**Exercise details:**
Print, word for word, the opening line of the data below and every line after it through the line that contains "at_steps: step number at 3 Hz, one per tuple", but not the pictures.
+-------+
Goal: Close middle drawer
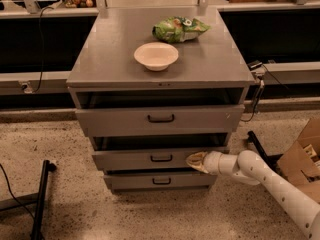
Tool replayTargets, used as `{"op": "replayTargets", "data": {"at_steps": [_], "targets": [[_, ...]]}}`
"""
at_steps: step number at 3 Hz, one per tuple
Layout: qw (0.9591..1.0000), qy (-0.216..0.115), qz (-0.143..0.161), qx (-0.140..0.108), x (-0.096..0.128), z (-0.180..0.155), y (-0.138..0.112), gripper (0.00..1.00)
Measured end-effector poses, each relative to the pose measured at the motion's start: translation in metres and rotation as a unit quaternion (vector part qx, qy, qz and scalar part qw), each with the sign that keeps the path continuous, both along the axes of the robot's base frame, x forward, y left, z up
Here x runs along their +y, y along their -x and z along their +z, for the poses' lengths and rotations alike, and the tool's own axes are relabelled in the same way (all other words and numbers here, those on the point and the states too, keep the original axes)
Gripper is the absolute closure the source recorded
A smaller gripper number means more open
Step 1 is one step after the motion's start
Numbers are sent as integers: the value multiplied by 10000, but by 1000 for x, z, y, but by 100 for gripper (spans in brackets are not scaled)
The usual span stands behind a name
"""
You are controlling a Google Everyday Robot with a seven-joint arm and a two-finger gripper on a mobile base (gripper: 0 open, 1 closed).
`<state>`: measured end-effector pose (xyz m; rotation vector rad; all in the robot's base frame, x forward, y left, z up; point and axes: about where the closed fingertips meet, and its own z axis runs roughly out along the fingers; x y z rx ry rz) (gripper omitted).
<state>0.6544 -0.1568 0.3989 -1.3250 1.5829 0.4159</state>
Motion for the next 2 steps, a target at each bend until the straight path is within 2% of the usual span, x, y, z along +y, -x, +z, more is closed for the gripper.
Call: {"op": "replayTargets", "data": {"at_steps": [1,2], "targets": [[10000,-32,6,-59,5,0,-1,100],[9999,-87,76,-113,11,3,10,100]]}}
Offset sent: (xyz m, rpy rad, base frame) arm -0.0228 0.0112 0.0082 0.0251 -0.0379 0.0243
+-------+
**Output of the exercise:**
Goal: Close middle drawer
Tool replayTargets, used as `{"op": "replayTargets", "data": {"at_steps": [_], "targets": [[_, ...]]}}`
"""
at_steps: step number at 3 Hz, one per tuple

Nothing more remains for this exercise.